1718 - Conquista do Mato Grosso.
1722 – Bandeirantes descobrem ouro em Goiás.
1725-1744 – Guerra contra o gentio Paiaguá, no Mato Grosso. Excelentes canoeiros e piratas fluviais.
1740-1741 – Guerra contra o gentio Caiapó, os Porrudos e Tapirapé, Goiás, Brasil Central.
1754-1756 – Guerra Guaranítica
1763 – Conquista do Guaporé
1767-1777 Iguatemi. Hostilizado e tomado pelos paraguaios. Reconquistado posteriormente pelos brasileiros.
1720 –1778 - Guerras contra o gentio Guaicuru, um dos mais bravios na América, grandes cavaleiros e assustadoramente tatuados.
1801 – Conquista dos Sete Povos das Missões Orientais do Rio Uruguai. A última grande conquista territorial no Brasil Meridional. História do Rio Grande do Sul e equivalente da permuta territorial da Colônia do Sacramento.

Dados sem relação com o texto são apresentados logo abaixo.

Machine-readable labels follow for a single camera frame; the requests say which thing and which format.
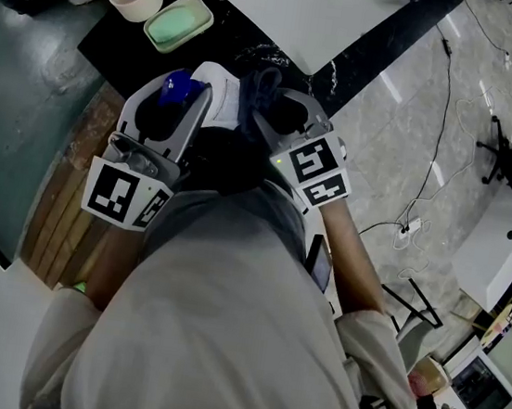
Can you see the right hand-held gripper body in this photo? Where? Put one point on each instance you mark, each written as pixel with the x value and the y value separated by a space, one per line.
pixel 313 159

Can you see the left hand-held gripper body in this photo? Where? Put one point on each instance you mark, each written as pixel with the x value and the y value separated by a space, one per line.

Vilas Bandeirantes criadas no século XVII:
Paranaguá – 1648
São Francisco do Sul 1660
Curitiba 1693
Laguna, Desterro (Florianópolis).
O Bandeirantes estruturaram os estados Brasileiros de São Paulo, Paraná, Santa Catarina, Minas Gerais, Mato Grosso, Goiás e Rio Grande do Sul. Os bandeirantes eram mamelucos luso-tupi-brasileiros. Os jesuítas nunca ordenaram um só índio como jesuíta!